WHAT IS REQUIRED
Go through the listing below and return every line exactly.

SUPPLIED DATA

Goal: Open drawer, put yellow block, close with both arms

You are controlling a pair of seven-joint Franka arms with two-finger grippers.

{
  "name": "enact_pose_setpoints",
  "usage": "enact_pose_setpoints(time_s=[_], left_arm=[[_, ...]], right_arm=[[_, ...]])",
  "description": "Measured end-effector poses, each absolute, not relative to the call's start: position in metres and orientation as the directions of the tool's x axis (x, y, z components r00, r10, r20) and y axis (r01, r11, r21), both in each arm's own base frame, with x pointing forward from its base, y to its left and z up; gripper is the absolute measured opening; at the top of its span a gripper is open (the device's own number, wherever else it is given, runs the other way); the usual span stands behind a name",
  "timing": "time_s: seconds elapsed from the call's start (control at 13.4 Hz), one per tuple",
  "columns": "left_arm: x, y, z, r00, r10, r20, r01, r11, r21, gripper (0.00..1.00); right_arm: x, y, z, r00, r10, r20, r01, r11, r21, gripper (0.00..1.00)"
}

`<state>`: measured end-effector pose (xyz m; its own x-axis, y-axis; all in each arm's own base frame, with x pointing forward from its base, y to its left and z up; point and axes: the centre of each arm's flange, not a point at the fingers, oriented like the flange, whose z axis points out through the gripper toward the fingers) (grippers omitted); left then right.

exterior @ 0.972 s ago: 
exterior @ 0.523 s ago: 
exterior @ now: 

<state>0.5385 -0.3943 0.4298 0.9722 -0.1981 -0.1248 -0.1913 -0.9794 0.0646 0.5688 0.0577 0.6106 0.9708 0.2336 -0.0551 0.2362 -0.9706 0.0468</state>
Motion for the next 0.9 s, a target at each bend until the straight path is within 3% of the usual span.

SOLUTION
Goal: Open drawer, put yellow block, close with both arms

You are controlling a pair of seven-joint Franka arms with two-finger grippers.

{
  "name": "enact_pose_setpoints",
  "usage": "enact_pose_setpoints(time_s=[_], left_arm=[[_, ...]], right_arm=[[_, ...]])",
  "description": "Measured end-effector poses, each absolute, not relative to the call's start: position in metres and orientation as the directions of the tool's x axis (x, y, z components r00, r10, r20) and y axis (r01, r11, r21), both in each arm's own base frame, with x pointing forward from its base, y to its left and z up; gripper is the absolute measured opening; at the top of its span a gripper is open (the device's own number, wherever else it is given, runs the other way); the usual span stands behind a name",
  "timing": "time_s: seconds elapsed from the call's start (control at 13.4 Hz), one per tuple",
  "columns": "left_arm: x, y, z, r00, r10, r20, r01, r11, r21, gripper (0.00..1.00); right_arm: x, y, z, r00, r10, r20, r01, r11, r21, gripper (0.00..1.00)"
}

`<state>`: measured end-effector pose (xyz m; its own x-axis, y-axis; all in each arm's own base frame, with x pointing forward from its base, y to its left and z up; point and axes: the centre of each arm's flange, not a point at the fingers, oriented like the flange, whose z axis points out through the gripper toward the fingers) (grippers omitted); left then right.

exterior @ 0.972 s ago: 
exterior @ 0.523 s ago: 
exterior @ now: 

<state>0.5385 -0.3943 0.4298 0.9722 -0.1981 -0.1248 -0.1913 -0.9794 0.0646 0.5688 0.0577 0.6106 0.9708 0.2336 -0.0551 0.2362 -0.9706 0.0468</state>
Motion for the next 0.9 s, a target at each bend until the straight path is within 3% of the usual span.

No additional answer is expected.